Your task is to repeat the entries exactly. Leave the pictures out.

* _THE DATA_:
++++
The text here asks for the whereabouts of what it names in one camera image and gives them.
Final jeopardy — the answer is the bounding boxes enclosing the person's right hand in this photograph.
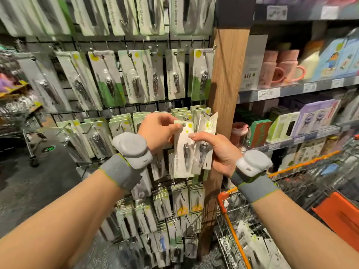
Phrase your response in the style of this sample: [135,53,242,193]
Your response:
[188,132,243,178]

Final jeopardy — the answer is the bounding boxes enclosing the person's left hand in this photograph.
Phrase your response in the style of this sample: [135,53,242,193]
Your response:
[137,112,185,155]

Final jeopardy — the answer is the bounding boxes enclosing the rows of hung nail clipper packs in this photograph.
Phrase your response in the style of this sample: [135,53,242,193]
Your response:
[0,0,217,261]

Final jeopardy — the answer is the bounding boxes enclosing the orange wire shopping cart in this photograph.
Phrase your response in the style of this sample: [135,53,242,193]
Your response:
[216,134,359,269]

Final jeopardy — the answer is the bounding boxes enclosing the pile of packets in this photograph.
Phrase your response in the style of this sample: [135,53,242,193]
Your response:
[236,220,292,269]

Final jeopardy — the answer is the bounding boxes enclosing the person's right forearm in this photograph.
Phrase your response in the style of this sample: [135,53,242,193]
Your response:
[249,190,359,269]

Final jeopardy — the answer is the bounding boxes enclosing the pink mugs on shelf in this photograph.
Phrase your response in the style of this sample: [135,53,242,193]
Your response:
[231,122,249,149]

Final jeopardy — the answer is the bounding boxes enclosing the large white product box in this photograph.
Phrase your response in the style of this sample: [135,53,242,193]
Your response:
[240,34,269,91]

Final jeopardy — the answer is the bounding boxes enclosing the lavender product box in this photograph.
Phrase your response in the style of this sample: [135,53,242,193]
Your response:
[292,99,341,138]

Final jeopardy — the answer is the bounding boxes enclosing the empty silver shopping cart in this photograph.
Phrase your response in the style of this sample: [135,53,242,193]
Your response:
[0,50,48,168]

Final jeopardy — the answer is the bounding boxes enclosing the grey wrist tracker band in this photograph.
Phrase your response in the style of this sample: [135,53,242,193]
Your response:
[99,132,153,191]
[230,149,279,203]

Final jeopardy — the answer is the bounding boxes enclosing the teal orange box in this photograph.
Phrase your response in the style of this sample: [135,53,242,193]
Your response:
[247,119,273,149]

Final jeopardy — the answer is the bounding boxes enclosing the green white box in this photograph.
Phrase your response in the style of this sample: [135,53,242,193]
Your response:
[266,112,301,145]

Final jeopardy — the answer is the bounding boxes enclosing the cream white jug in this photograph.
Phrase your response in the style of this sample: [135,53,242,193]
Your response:
[300,41,325,82]

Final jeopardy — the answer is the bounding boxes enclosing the blue cartoon box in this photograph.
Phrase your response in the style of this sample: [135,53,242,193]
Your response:
[320,37,349,79]

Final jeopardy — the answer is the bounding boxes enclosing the wooden post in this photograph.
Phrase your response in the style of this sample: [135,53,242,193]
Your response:
[197,28,250,258]

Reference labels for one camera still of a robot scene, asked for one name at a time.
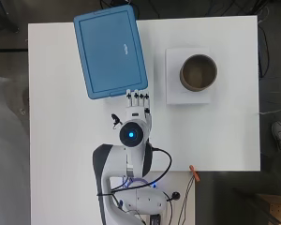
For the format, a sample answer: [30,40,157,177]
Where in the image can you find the brown round tub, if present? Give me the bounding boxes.
[179,53,219,93]

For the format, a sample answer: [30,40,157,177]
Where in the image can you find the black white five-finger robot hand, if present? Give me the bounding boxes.
[125,88,153,123]

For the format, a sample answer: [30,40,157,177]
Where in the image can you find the black round button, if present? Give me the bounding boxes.
[170,190,182,202]

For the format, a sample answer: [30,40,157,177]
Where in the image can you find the orange clamp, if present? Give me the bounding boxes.
[188,164,201,183]

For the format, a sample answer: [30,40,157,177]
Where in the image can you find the thin dark cable bundle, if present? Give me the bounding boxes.
[177,177,197,225]

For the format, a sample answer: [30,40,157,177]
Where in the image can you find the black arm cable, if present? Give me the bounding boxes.
[96,146,173,198]

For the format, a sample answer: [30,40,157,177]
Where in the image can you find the person's shoe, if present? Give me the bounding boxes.
[271,121,281,152]

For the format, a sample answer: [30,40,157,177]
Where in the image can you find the blue plastic box lid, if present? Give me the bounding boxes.
[73,4,149,100]

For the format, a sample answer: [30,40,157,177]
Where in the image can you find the white flat box stand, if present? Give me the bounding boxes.
[164,46,213,106]
++++
* _RESULT OF THE TASK_:
The text here asks for the whereabouts of what it names in one camera image and gives them.
Final jeopardy — the answer is the bounding boxes enclosing the person's right hand in this photograph.
Phrase your response in the style of this sample: [135,53,242,193]
Your response:
[188,132,243,178]

Final jeopardy — the answer is the bounding boxes enclosing the person's left hand in this photograph.
Phrase your response in the style of this sample: [135,53,242,193]
Your response:
[137,112,185,155]

Final jeopardy — the answer is the bounding boxes enclosing the rows of hung nail clipper packs in this photograph.
Phrase your response in the style of this sample: [135,53,242,193]
Your response:
[0,0,217,261]

Final jeopardy — the answer is the bounding boxes enclosing the orange wire shopping cart in this photograph.
Phrase your response in the style of this sample: [135,53,242,193]
Your response:
[216,134,359,269]

Final jeopardy — the answer is the bounding boxes enclosing the pile of packets in this photograph.
Phrase your response in the style of this sample: [135,53,242,193]
Your response:
[236,220,292,269]

Final jeopardy — the answer is the bounding boxes enclosing the person's right forearm in this photograph.
Phrase your response in the style of this sample: [135,53,242,193]
Your response:
[249,190,359,269]

Final jeopardy — the answer is the bounding boxes enclosing the pink mugs on shelf in this photograph.
Phrase your response in the style of this sample: [135,53,242,193]
Your response:
[231,122,249,149]

Final jeopardy — the answer is the bounding boxes enclosing the large white product box in this photograph.
Phrase your response in the style of this sample: [135,53,242,193]
Your response:
[240,34,269,91]

Final jeopardy — the answer is the bounding boxes enclosing the lavender product box in this photograph.
Phrase your response in the style of this sample: [135,53,242,193]
Your response:
[292,99,341,138]

Final jeopardy — the answer is the bounding boxes enclosing the empty silver shopping cart in this photograph.
Phrase your response in the style of this sample: [135,53,242,193]
Your response:
[0,50,48,168]

Final jeopardy — the answer is the bounding boxes enclosing the grey wrist tracker band in this photograph.
Phrase your response in the style of this sample: [135,53,242,193]
Your response:
[99,132,153,191]
[230,149,279,203]

Final jeopardy — the answer is the bounding boxes enclosing the teal orange box in this photograph.
Phrase your response in the style of this sample: [135,53,242,193]
Your response:
[247,119,273,149]

Final jeopardy — the answer is the bounding boxes enclosing the green white box in this photograph.
Phrase your response in the style of this sample: [135,53,242,193]
Your response:
[266,112,301,145]

Final jeopardy — the answer is the bounding boxes enclosing the cream white jug in this photograph.
Phrase your response in the style of this sample: [135,53,242,193]
Your response:
[300,41,325,82]

Final jeopardy — the answer is the bounding boxes enclosing the blue cartoon box in this photograph.
Phrase your response in the style of this sample: [135,53,242,193]
Your response:
[320,37,349,79]

Final jeopardy — the answer is the bounding boxes enclosing the wooden post in this photograph.
Phrase your response in the style of this sample: [135,53,242,193]
Your response:
[197,28,250,258]

Reference labels for one camera still of a robot scene, asked for one name at a time.
For the format, a sample answer: [30,40,157,177]
Where in the image can you find the brown round tub, if present? Give me the bounding boxes.
[179,53,219,93]

For the format, a sample answer: [30,40,157,177]
Where in the image can you find the black white five-finger robot hand, if present? Give me the bounding boxes.
[125,88,153,123]

For the format, a sample answer: [30,40,157,177]
Where in the image can you find the black round button, if present? Give me the bounding boxes.
[170,190,182,202]

For the format, a sample answer: [30,40,157,177]
Where in the image can you find the orange clamp, if present? Give me the bounding boxes.
[188,164,201,183]

For the format, a sample answer: [30,40,157,177]
Where in the image can you find the thin dark cable bundle, if present? Give me the bounding boxes.
[177,177,197,225]

For the format, a sample answer: [30,40,157,177]
Where in the image can you find the black arm cable, if present? Give me the bounding boxes.
[96,146,173,198]

For the format, a sample answer: [30,40,157,177]
Where in the image can you find the person's shoe, if present? Give me the bounding boxes.
[271,121,281,152]

For the format, a sample answer: [30,40,157,177]
Where in the image can you find the blue plastic box lid, if present? Give me the bounding boxes.
[73,4,149,100]

For the format, a sample answer: [30,40,157,177]
Where in the image can you find the white flat box stand, if present? Give me the bounding boxes.
[164,46,213,106]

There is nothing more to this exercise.